_Task statement_. In your copy, leave out the pictures and repeat every record exactly.

_Data to use_.
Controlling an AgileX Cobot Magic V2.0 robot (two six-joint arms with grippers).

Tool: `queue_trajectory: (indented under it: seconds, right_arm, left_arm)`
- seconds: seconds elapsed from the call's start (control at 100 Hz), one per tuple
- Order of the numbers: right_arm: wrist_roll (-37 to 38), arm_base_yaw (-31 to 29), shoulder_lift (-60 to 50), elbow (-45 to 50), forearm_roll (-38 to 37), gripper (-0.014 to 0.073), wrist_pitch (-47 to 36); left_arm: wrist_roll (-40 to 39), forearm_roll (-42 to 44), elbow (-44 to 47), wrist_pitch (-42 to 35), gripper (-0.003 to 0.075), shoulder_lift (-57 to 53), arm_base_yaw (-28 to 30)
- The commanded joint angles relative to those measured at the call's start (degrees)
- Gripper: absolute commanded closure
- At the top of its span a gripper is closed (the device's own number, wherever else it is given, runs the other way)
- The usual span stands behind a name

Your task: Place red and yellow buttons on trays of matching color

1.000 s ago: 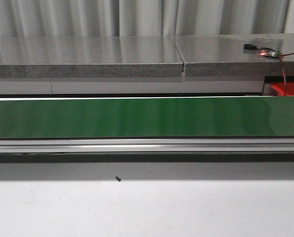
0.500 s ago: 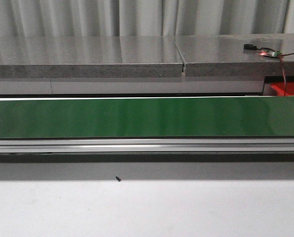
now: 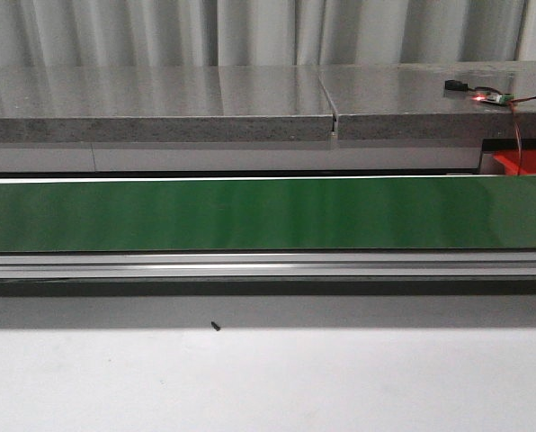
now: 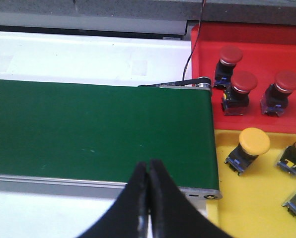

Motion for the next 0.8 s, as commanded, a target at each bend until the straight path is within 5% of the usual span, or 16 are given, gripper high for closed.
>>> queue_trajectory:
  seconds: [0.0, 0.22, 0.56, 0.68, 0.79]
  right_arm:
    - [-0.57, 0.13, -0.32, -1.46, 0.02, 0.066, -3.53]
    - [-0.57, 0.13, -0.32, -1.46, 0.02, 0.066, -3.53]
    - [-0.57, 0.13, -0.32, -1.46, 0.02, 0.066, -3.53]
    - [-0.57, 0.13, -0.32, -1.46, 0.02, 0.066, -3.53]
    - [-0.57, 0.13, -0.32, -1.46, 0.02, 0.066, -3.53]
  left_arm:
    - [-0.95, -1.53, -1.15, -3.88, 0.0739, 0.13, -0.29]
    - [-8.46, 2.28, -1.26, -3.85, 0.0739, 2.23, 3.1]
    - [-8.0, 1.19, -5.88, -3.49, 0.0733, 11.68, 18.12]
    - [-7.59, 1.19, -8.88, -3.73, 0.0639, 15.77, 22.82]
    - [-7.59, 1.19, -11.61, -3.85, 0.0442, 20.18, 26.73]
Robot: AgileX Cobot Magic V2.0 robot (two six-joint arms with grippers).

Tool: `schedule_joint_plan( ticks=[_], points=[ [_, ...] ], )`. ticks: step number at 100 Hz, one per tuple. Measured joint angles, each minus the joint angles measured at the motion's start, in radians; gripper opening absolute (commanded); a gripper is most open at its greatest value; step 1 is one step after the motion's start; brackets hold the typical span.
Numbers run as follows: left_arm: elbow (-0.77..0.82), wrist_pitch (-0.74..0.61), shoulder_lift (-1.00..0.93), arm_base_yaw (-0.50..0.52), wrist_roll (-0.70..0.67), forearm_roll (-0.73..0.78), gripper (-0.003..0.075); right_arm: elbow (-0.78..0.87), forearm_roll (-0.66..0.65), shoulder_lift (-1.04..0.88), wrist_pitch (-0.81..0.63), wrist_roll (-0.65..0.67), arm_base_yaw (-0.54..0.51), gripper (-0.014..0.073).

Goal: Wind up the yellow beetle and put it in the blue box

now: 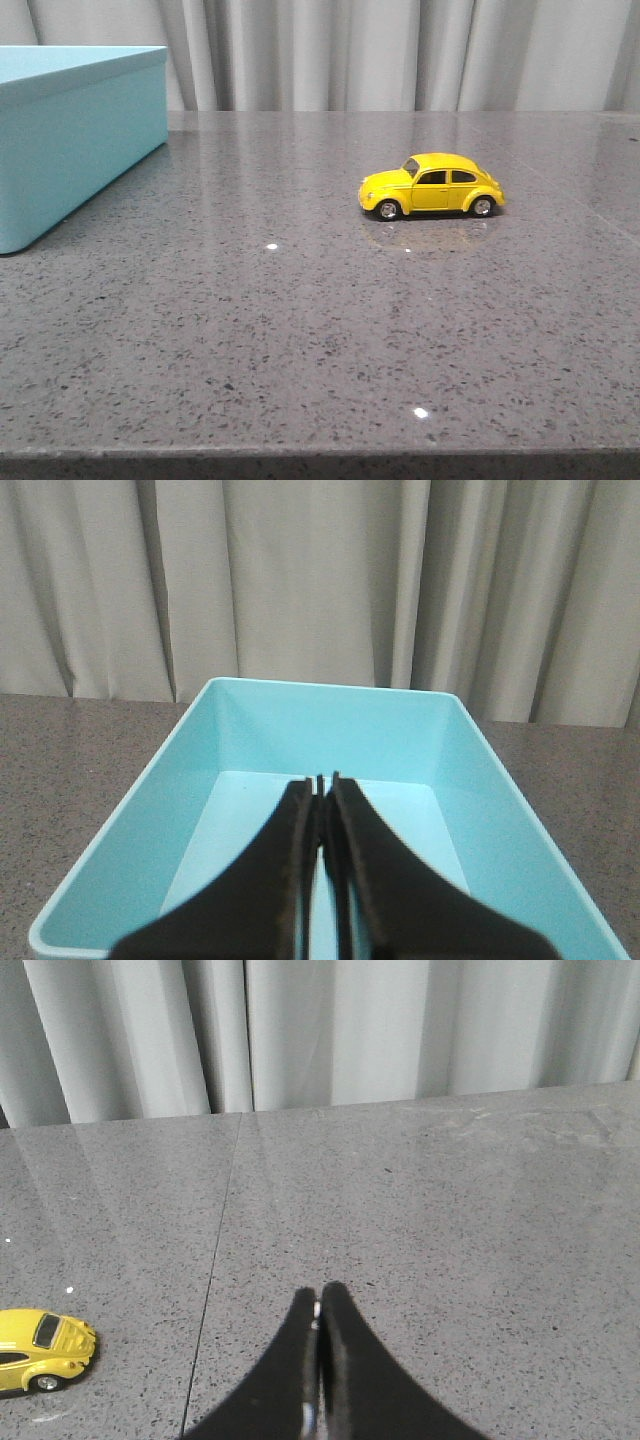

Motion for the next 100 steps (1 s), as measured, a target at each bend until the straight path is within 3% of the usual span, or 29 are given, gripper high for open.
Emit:
schedule_joint_plan(
  ticks=[31, 69, 83, 100],
  points=[
    [0.0, 0.0, 0.0, 0.0, 0.0, 0.0, -0.0019, -0.157, 0.002, 0.156, 0.13, 0.0, 0.051, -0.0041],
    [0.0, -0.005, 0.0, 0.0, 0.0, 0.0, -0.0019, -0.416, 0.006, 0.481, 0.326, 0.0, 0.213, 0.0395],
    [0.0, -0.007, 0.0, 0.0, 0.0, 0.0, -0.0019, -0.505, 0.008, 0.607, 0.391, 0.0, 0.301, 0.0477],
    [0.0, -0.009, 0.0, 0.0, 0.0, 0.0, -0.0019, -0.649, 0.013, 0.776, 0.485, 0.005, 0.405, 0.0492]
  ],
)
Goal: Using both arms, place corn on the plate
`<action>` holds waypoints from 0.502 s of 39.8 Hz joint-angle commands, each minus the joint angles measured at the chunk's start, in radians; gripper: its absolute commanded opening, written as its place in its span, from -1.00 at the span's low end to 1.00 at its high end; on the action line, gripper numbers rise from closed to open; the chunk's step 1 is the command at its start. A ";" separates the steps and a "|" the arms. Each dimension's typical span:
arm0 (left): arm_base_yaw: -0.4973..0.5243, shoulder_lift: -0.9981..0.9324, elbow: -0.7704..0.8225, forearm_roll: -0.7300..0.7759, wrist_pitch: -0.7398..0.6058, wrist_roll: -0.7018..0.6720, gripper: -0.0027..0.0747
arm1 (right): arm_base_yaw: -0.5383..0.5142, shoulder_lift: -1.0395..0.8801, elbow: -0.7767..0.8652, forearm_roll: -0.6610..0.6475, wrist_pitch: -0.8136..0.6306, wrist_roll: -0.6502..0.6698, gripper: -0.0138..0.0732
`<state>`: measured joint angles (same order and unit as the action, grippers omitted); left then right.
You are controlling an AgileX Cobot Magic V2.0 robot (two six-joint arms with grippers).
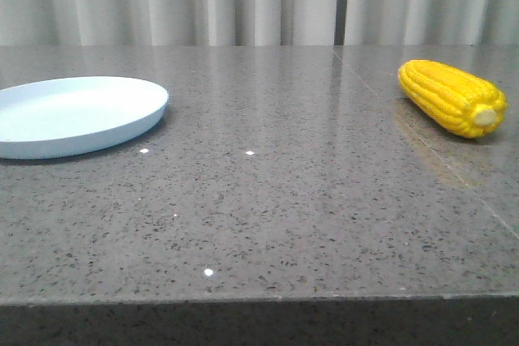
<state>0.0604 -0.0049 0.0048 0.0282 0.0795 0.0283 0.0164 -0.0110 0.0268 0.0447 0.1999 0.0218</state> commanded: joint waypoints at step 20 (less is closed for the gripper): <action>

_Solution to this task_.
Controlling an AgileX Cobot Magic V2.0 robot (two six-joint arms with grippers).

Tool: `queue_trajectory: (indented under it: seconds, right_arm, left_arm)`
- seconds: seconds elapsed from the call's start (control at 100 Hz), one per tuple
- Order of the numbers: right_arm: wrist_roll (-37 to 38), arm_base_yaw (-31 to 29), shoulder_lift (-60 to 50), elbow (-45 to 50), forearm_roll (-38 to 37), gripper (-0.014 to 0.073), wrist_pitch (-47 to 36); left_arm: wrist_roll (-40 to 39), forearm_roll (-42 to 44), elbow (-44 to 47), wrist_pitch (-42 to 35), gripper (-0.003 to 0.075), shoulder_lift (-57 to 53), arm_base_yaw (-28 to 30)
- The commanded joint angles relative to those measured at the call's start (degrees)
- Gripper: absolute commanded closure
- At the top of its span a gripper is closed (the device's own number, wherever else it is given, runs the other way)
- The usual span stands behind a name

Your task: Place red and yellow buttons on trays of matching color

1.000 s ago: 
0.500 s ago: 
now: 
now: 

Motion for the next 0.8 s, as commanded, a target at each bend until the straight path is within 5% of the usual span, or 16 are given, gripper high for closed.
>>> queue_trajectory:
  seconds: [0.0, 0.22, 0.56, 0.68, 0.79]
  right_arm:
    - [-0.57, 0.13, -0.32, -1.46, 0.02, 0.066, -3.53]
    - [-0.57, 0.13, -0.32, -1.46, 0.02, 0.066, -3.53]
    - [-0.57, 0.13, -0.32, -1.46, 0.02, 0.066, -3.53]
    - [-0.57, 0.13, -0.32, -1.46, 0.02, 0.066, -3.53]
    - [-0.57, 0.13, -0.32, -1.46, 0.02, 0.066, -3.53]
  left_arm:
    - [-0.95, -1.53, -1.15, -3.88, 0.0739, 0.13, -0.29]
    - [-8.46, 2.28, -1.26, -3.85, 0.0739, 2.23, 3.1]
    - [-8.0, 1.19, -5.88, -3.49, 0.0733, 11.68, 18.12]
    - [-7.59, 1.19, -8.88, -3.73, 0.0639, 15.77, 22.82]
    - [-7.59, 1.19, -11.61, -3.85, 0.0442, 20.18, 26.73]
Robot: AgileX Cobot Magic V2.0 robot (two six-joint arms with grippers).

Tool: `schedule_joint_plan( ticks=[_], points=[ [_, ...] ], )`. ticks: step number at 100 Hz, one per tuple. Measured joint angles, each minus the joint angles measured at the motion's start, in radians; gripper opening absolute (commanded); a gripper is most open at its greatest value; step 1 is one step after the motion's start; brackets hold the typical span.
Numbers run as follows: left_arm: elbow (-0.77..0.82), wrist_pitch (-0.74..0.61), shoulder_lift (-1.00..0.93), arm_base_yaw (-0.50..0.52), wrist_roll (-0.70..0.67), forearm_roll (-0.73..0.78), gripper (-0.003..0.075); right_arm: elbow (-0.78..0.87), forearm_roll (-0.66..0.65), shoulder_lift (-1.04..0.88), wrist_pitch (-0.81..0.63), wrist_roll (-0.65..0.67), arm_base_yaw (-0.54..0.51), gripper (-0.014..0.073).

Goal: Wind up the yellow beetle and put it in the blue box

now: 

Motion for the next 100 steps (1 s), as measured, a target at each bend until the straight path is within 3% of the usual span, or 29 are given, gripper high for open.
Emit:
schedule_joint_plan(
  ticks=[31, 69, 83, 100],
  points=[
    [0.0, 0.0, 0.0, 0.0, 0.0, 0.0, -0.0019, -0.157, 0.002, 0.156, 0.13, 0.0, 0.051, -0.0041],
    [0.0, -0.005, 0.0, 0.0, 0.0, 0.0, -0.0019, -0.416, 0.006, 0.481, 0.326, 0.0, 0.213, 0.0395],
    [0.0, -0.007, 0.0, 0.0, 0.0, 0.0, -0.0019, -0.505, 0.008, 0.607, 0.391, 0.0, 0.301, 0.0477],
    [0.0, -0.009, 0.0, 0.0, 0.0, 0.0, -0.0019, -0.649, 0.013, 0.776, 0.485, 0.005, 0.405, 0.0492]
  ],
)
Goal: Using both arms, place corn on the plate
`<action>` holds waypoints from 0.502 s of 39.8 Hz joint-angle commands, each minus the joint angles measured at the chunk's start, in radians; gripper: its absolute commanded opening, written as its place in its span, from -1.00 at the span's low end to 1.00 at its high end; on the action line, gripper numbers rise from closed to open; the chunk's step 1 is the command at its start. A ";" separates the steps and a "|" the arms. Each dimension's typical span:
arm0 (left): arm_base_yaw: -0.4973..0.5243, shoulder_lift: -0.9981..0.9324, elbow: -0.7704..0.8225, forearm_roll: -0.7300..0.7759, wrist_pitch: -0.7398..0.6058, wrist_roll: -0.7018..0.6720, gripper: -0.0027..0.0747
arm1 (right): arm_base_yaw: -0.5383..0.5142, shoulder_lift: -1.0395..0.8801, elbow: -0.7767..0.8652, forearm_roll: -0.6610..0.6475, wrist_pitch: -0.8136..0.6306, wrist_roll: -0.6502..0.6698, gripper: -0.0138..0.0732
`<state>`: measured joint angles (same order and unit as the action, grippers omitted); left then right.
You are controlling an AgileX Cobot Magic V2.0 robot (two six-joint arms with grippers).
<state>0.0604 -0.0049 0.0048 0.0282 0.0795 0.0283 0.0164 -0.0110 0.0268 0.0447 0.1999 0.0218</state> commanded: joint waypoints at step 20 (less is closed for the gripper): <action>

The complete answer has been presented.